Antoniou countered, however, by saying: "The ages of the rats were declared in a preceding publication in 2015 ... which also predicted liver and kidney damage and found that age was not a confounding factor.
"By adhering to the old adage, 'The higher the dose the bigger the effect,' Parrott is ignoring established science in the field of endocrinology, which has shown that very low doses of chemical pollutants can have potent disruptive effects on the hormone system, with serious negative health consequences.
"The criticism that the wrong strain of rats was used in the study is also totally unfounded. Sprague-Dawley rats are by far the most frequently used strain used in chemical toxicity studies by both those in academia and industry for regulatory purposes. In fact, Monsanto commonly uses this strain for its own tests on GM crops and glyphosate."
Dave Schubert is a medical research scientist and professor at the Salk Institute for Biological Studies , which develops drugs for various diseases and conducts toxicology and animal studies related to medicine in the United States.
With no involvement in the study, Schubert told Al Jazeera the King's College London researchers used the same technologies and methods to test the herbicide as the US Food and Drug Administration would require for a human drug.
'Glyphosate levels rising in people'
Schubert also said that there have been reports of a correlation between the increased use of herbicides, the level of glyphosate found in people's bodies, and a rise in the prevalence of liver cancer.
"The amount of glyphosate detected in people's bodies has gone up exponentially ... It has been found in people's blood, urine, body tissues, almost everywhere," he said.
The chemical compound has been "found in all types of foods in the United States, from cereal and beer to baby food", Schubert added.
He blamed increased herbicide resistance of genetically modified crops, as well as the use of herbicides to rapidly kill cereal crops such as wheat, oats, and barley to speed up harvesting, as two key factors for the rise in human exposure to herbicides through food.
Leonardo Trasande , a professor of pediatrics, environmental medicine and population health at the NYU School of Medicine, and member of the NYU College of Public Global Health, told Al Jazeera he worried most about how the human intake of the herbicide could harm babies and children most.

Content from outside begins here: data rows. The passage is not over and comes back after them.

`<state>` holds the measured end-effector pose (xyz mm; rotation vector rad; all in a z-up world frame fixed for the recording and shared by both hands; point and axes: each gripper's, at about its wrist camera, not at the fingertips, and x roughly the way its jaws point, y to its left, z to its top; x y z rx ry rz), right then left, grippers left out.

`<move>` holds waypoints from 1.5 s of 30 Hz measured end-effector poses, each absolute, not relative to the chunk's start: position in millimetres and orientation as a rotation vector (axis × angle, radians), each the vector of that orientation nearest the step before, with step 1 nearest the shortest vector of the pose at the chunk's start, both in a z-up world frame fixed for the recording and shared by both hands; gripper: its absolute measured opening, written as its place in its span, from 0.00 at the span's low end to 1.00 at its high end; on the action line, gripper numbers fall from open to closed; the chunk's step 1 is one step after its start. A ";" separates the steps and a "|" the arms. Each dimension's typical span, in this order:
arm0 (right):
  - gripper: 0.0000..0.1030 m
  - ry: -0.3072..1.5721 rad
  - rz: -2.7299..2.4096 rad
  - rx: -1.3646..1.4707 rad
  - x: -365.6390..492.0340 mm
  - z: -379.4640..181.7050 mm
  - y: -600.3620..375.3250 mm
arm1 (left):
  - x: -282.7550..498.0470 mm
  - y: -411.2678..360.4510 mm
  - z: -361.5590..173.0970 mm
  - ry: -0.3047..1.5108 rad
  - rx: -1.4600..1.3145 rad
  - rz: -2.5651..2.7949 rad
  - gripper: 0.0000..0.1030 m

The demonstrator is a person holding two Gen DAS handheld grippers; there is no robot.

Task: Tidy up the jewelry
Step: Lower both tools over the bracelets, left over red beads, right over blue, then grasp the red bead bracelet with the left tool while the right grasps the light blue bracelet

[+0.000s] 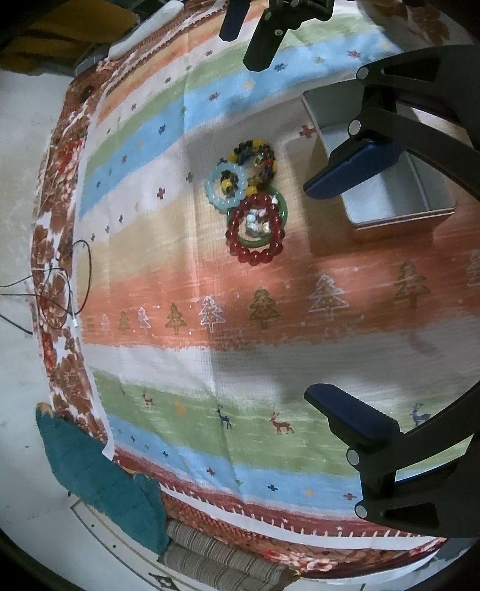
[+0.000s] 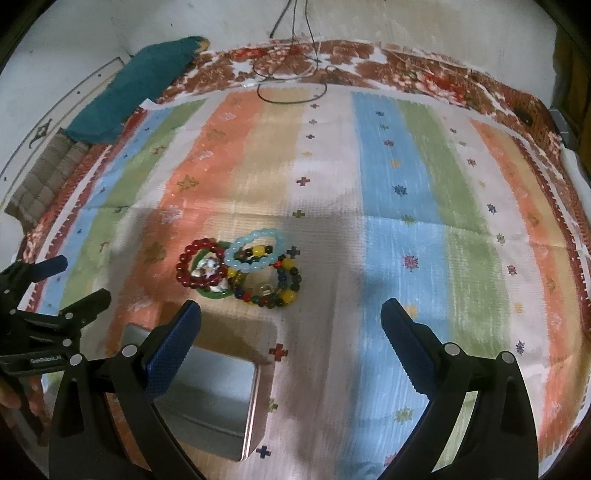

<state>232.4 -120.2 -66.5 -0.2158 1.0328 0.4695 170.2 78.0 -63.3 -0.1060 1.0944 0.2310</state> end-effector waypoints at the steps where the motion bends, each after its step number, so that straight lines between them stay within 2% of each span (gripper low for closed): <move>1: 0.96 1.039 0.467 -0.219 236.0 -68.8 -119.0 | 173.3 80.1 -65.5 1.100 -0.110 0.231 0.95; 23: 0.96 1.117 0.460 -0.259 288.2 -102.8 -90.9 | 224.0 96.5 -96.5 1.168 -0.087 0.185 0.94; 38: 0.95 1.175 0.455 -0.271 310.2 -127.6 -73.9 | 248.2 100.2 -128.9 1.221 -0.085 0.149 0.87; 41: 0.84 1.189 0.447 -0.268 314.1 -132.0 -72.7 | 251.0 98.6 -133.1 1.227 -0.075 0.138 0.86; 45: 0.84 1.207 0.442 -0.252 321.9 -138.7 -71.0 | 256.6 94.7 -137.5 1.234 -0.051 0.126 0.86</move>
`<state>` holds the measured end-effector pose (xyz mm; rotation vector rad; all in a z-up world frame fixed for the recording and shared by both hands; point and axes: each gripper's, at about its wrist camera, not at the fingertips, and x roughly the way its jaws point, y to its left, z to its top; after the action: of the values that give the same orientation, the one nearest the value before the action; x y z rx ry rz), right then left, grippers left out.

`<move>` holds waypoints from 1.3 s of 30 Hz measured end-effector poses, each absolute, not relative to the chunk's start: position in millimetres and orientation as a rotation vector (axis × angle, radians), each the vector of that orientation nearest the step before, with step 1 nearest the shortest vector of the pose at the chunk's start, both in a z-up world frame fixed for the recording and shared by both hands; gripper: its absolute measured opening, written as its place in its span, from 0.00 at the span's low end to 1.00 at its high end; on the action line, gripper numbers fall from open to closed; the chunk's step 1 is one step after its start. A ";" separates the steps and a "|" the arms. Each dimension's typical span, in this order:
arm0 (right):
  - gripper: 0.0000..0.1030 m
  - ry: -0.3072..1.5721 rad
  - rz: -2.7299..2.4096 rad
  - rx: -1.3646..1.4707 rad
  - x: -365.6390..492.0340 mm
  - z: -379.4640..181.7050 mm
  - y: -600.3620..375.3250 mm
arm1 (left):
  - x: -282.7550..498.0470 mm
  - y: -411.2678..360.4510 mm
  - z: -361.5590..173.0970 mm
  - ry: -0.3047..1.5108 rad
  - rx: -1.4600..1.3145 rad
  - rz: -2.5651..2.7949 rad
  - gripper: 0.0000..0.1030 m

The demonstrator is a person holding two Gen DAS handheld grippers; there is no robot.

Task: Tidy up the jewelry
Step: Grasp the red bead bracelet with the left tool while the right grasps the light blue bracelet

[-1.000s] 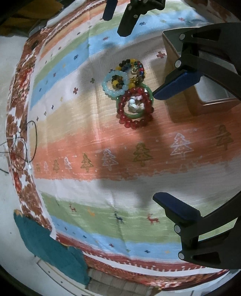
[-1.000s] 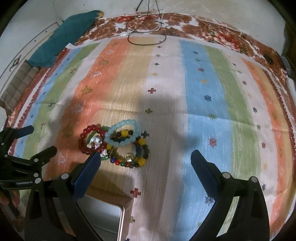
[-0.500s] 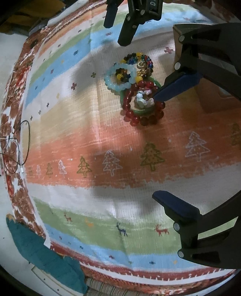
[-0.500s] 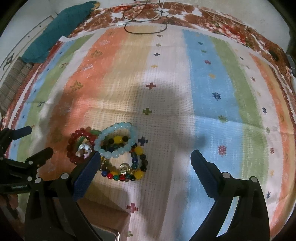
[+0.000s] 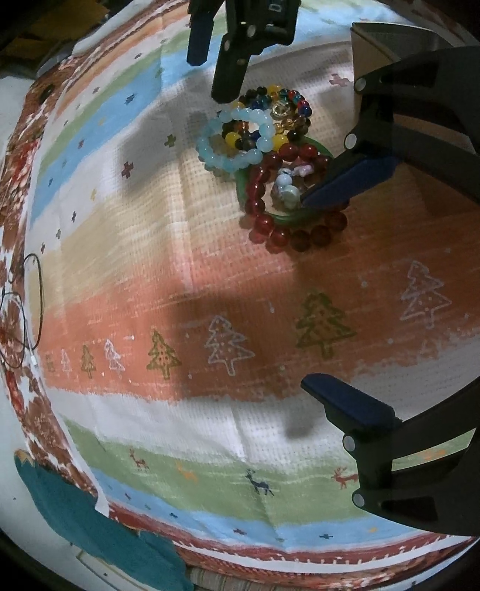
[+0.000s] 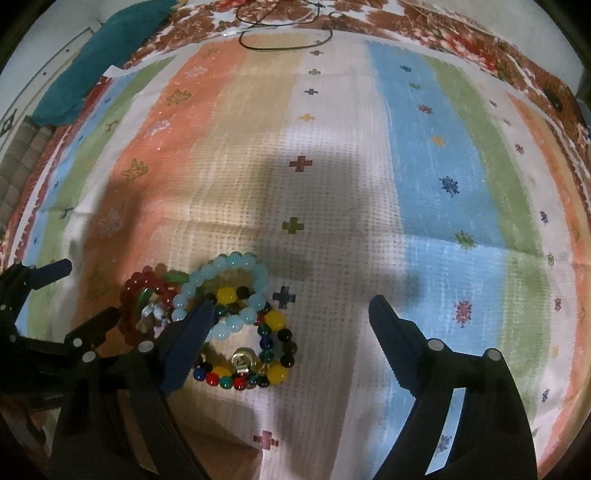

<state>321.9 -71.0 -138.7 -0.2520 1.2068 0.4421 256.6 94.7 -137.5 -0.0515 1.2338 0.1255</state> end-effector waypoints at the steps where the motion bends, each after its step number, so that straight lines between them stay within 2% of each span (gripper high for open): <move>1: 0.84 1.212 0.443 -0.246 323.3 -140.2 -70.5 | 257.8 94.9 -137.8 1.235 -0.051 0.124 0.86; 5: 0.76 1.231 0.445 -0.255 327.5 -148.0 -66.6 | 263.1 99.6 -141.9 1.244 -0.057 0.125 0.85; 10: 0.74 1.242 0.446 -0.279 329.7 -155.8 -59.8 | 265.6 106.1 -148.9 1.252 -0.062 0.135 0.83; 19: 0.59 1.247 0.444 -0.301 337.2 -166.9 -50.4 | 270.9 108.6 -157.4 1.266 -0.081 0.110 0.84; 22: 0.46 1.237 0.440 -0.319 339.0 -167.4 -47.3 | 272.5 113.7 -161.2 1.275 -0.124 0.108 0.84; 26: 0.39 1.223 0.444 -0.357 338.3 -171.1 -43.1 | 273.5 105.4 -169.4 1.290 -0.066 0.124 0.82; 29: 0.38 1.215 0.442 -0.368 339.4 -173.9 -42.2 | 273.4 100.2 -169.0 1.283 -0.058 0.114 0.76; 31: 0.35 1.215 0.439 -0.370 341.0 -173.7 -43.0 | 273.7 103.4 -164.3 1.278 -0.089 0.095 0.69; 33: 0.22 1.215 0.439 -0.370 341.4 -173.7 -44.3 | 273.5 104.3 -162.9 1.282 -0.110 0.090 0.68; 36: 0.13 1.217 0.447 -0.349 341.3 -173.6 -45.3 | 273.6 98.0 -166.5 1.285 -0.061 0.105 0.67; 38: 0.13 1.208 0.451 -0.357 340.7 -173.2 -44.6 | 273.2 95.7 -166.8 1.279 -0.055 0.108 0.63; 39: 0.12 1.205 0.452 -0.356 340.5 -173.2 -45.2 | 273.1 94.3 -166.7 1.276 -0.054 0.103 0.58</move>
<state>340.5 -45.2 -173.2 -0.3563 1.2048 0.4516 273.1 94.3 -166.7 -0.0544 1.2764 0.1035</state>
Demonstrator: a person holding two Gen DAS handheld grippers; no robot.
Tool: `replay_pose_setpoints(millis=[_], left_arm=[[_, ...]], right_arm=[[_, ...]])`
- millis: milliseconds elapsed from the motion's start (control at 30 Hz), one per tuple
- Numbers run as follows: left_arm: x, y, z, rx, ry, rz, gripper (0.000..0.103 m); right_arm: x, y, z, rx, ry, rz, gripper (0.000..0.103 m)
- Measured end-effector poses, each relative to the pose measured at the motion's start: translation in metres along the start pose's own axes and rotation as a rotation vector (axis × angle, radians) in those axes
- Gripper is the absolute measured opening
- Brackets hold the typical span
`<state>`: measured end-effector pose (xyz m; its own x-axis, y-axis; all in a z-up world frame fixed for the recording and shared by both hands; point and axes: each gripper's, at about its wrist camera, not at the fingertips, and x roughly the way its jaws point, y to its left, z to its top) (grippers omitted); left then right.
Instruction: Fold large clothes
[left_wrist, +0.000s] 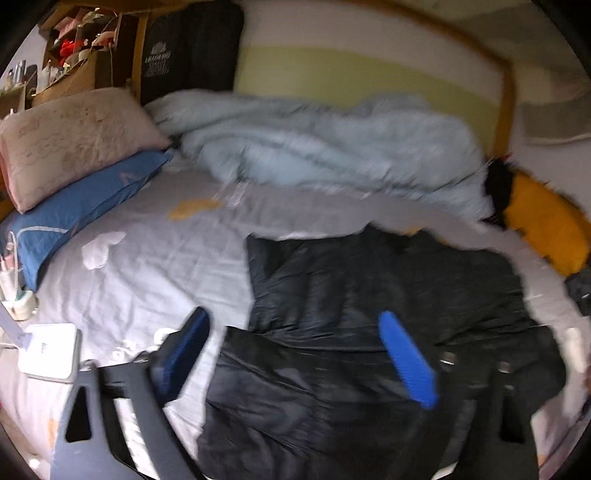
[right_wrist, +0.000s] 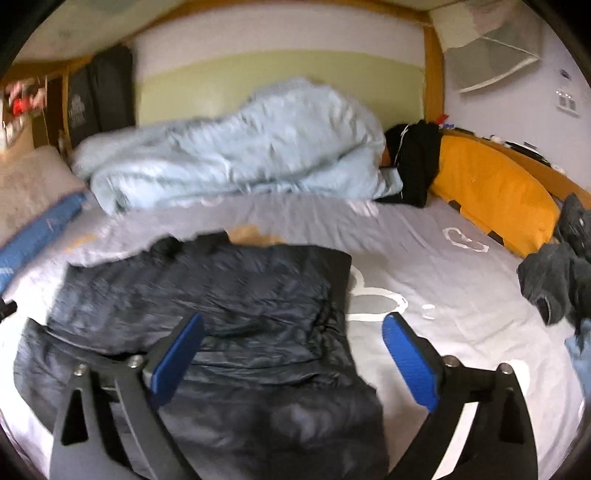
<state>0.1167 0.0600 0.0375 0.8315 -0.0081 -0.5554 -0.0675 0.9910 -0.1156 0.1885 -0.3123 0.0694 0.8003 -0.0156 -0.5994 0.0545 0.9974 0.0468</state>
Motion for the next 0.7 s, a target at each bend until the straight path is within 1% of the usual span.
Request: replay_pose_setpoints(millis=[100, 200, 267, 367, 467, 567, 633, 700], left_arm=[[-0.023, -0.009, -0.004, 0.015, -0.042, -0.041, 0.102], [-0.037, -0.016, -0.009, 0.038, -0.082, -0.048, 0.103], [-0.038, -0.017, -0.013, 0.035, -0.063, -0.068, 0.103], [-0.036, -0.017, -0.025, 0.022, -0.018, -0.084, 0.103], [-0.035, -0.020, -0.037, 0.042, -0.002, -0.066, 0.103], [-0.037, -0.023, -0.046, 0.054, 0.004, -0.074, 0.103], [-0.042, -0.027, -0.052, 0.094, -0.002, -0.093, 0.103], [-0.047, -0.032, -0.059, 0.143, -0.018, -0.093, 0.103]], right_arm=[[-0.024, 0.004, -0.013, 0.050, -0.048, 0.025, 0.103], [-0.039, 0.016, -0.024, 0.005, -0.079, 0.010, 0.103], [-0.050, 0.026, -0.033, -0.029, -0.102, -0.002, 0.103], [-0.060, 0.036, -0.045, -0.062, -0.117, 0.016, 0.103], [-0.066, 0.044, -0.058, -0.078, -0.105, 0.032, 0.103], [-0.064, 0.053, -0.068, -0.101, -0.066, 0.056, 0.103], [-0.060, 0.059, -0.075, -0.117, -0.036, 0.068, 0.103], [-0.053, 0.066, -0.082, -0.134, 0.014, 0.092, 0.103]])
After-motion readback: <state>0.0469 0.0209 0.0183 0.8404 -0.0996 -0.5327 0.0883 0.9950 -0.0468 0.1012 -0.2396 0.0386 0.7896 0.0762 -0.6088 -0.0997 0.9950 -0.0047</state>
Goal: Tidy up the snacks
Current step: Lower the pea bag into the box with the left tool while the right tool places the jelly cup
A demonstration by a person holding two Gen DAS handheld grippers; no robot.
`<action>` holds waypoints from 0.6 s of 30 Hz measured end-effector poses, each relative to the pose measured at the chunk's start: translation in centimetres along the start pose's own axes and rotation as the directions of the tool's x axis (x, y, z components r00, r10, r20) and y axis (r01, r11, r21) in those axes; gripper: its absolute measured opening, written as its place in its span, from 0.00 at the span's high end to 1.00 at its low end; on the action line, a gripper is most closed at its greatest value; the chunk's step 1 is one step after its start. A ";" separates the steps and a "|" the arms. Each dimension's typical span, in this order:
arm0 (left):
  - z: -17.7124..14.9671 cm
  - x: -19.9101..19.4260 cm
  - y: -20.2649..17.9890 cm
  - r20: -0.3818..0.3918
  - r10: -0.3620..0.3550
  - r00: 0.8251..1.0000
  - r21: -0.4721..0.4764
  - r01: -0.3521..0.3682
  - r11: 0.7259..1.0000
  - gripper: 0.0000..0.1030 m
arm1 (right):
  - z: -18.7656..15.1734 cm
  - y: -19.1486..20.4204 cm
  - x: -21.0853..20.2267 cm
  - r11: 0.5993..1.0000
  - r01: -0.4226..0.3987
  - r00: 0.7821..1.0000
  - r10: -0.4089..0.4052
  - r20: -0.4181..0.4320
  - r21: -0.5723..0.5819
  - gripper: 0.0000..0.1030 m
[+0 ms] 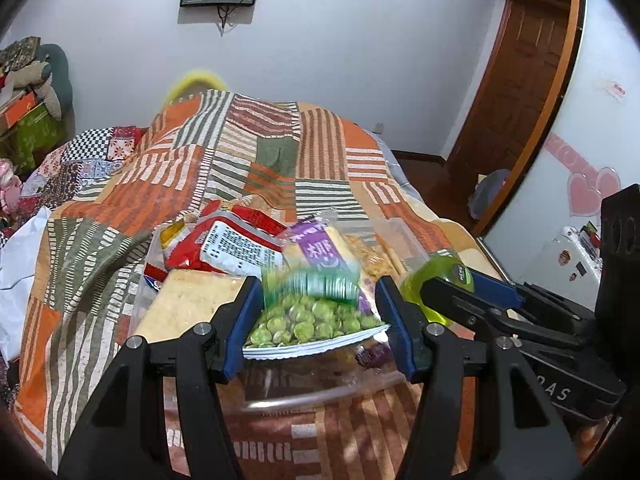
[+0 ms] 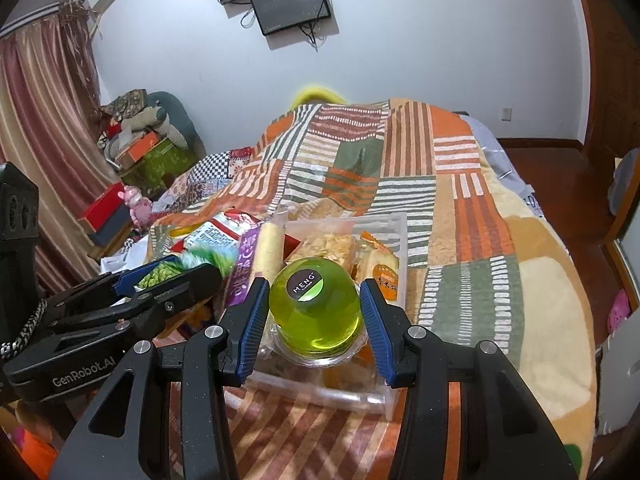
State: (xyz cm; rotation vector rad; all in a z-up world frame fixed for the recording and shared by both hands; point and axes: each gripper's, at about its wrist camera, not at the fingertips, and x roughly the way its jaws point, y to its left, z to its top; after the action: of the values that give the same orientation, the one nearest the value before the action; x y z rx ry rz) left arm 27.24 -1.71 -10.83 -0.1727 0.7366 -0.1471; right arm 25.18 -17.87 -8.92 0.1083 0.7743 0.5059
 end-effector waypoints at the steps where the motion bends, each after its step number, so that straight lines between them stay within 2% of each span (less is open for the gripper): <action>1: 0.0 0.1 0.2 0.004 0.001 1.000 -0.004 -0.001 1.000 0.44 | 0.0 0.0 0.1 1.000 -0.003 1.000 0.003 -0.005 0.002 0.58; 8: -0.2 -0.1 0.5 -0.007 -0.016 1.000 -0.016 0.016 1.000 0.43 | 0.1 0.3 -0.5 1.000 -0.007 1.000 0.007 0.007 0.000 0.58; 18: -0.5 -5.7 0.3 0.067 -0.027 0.997 0.007 0.027 1.000 0.43 | 0.0 1.2 -5.0 1.000 0.004 0.998 -0.003 0.066 -0.017 0.58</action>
State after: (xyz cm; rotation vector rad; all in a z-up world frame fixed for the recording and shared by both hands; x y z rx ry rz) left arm 22.77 -0.36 -7.56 -0.1810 0.6666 -0.1685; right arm 21.72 -19.14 -5.39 0.1067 0.7049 0.5030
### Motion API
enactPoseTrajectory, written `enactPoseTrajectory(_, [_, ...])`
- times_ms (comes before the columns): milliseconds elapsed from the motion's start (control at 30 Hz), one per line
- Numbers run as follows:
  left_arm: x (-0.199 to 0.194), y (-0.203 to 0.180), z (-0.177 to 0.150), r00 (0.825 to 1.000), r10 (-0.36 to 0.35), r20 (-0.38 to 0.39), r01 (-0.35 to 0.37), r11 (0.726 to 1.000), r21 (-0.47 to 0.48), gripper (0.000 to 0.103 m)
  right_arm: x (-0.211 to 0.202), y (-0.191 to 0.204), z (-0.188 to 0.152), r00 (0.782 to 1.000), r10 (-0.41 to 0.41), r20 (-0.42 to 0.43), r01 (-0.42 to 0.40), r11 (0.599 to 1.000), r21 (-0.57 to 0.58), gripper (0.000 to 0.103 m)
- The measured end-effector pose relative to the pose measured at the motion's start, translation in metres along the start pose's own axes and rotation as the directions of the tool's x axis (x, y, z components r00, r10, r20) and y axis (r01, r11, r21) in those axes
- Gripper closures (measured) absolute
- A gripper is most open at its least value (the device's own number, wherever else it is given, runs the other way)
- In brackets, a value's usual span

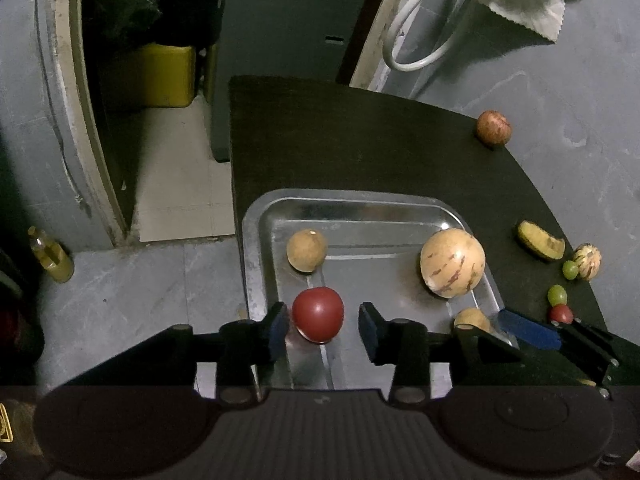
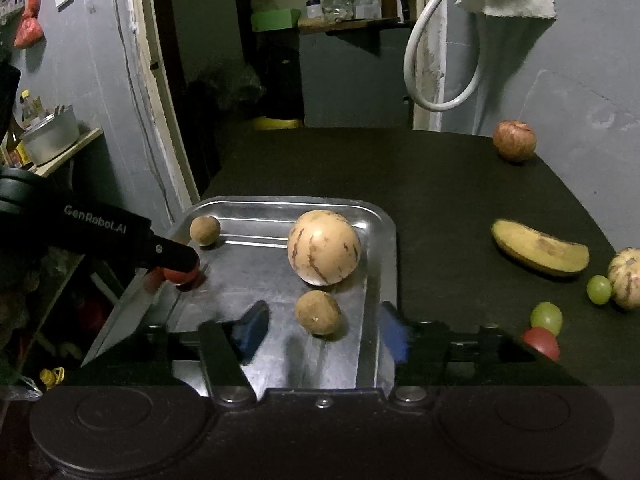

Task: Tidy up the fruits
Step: 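Carry both fruits into the metal tray and open both tools to release, then move the right tool toward the red tomato beside the green grape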

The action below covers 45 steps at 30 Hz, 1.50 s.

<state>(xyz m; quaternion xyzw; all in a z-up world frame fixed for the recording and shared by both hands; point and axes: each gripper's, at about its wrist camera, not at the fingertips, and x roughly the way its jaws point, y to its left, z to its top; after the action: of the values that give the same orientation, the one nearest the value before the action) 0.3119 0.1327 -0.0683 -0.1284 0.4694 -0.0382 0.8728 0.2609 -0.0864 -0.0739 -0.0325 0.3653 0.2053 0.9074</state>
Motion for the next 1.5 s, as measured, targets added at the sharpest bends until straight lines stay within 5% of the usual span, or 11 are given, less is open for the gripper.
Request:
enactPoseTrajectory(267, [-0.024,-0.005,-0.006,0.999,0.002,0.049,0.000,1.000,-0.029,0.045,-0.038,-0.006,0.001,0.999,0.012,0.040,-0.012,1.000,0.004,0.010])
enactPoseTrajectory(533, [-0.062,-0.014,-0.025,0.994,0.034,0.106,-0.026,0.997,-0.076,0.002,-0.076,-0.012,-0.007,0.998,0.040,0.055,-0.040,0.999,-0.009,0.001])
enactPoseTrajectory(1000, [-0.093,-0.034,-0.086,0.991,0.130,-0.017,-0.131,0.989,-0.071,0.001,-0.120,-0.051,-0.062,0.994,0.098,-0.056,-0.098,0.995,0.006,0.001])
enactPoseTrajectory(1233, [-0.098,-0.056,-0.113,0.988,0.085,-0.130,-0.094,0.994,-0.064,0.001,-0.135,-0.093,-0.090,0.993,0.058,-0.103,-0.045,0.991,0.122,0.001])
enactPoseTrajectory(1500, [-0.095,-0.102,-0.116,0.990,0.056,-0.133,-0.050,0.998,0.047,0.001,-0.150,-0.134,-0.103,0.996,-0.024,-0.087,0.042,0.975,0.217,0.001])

"This study raises serious concerns about the consequences of Roundup in our daily diet ... Early studies suggested minimal exposure, but increasingly newer studies are showing more detectable exposure because of the more widespread use of Roundup," he said.
"Roundup exposure from GMO foods can have serious health consequences, especially for children who eat more food per pound of body weight and whose developing organs are uniquely vulnerable to toxic chemicals.
"And in pregnancy and childhood, that may be more problematic to the effects of disruptive chemical exposures."
Trasande added that there needed to be more studies in order to determine the impacts of herbicides on human health.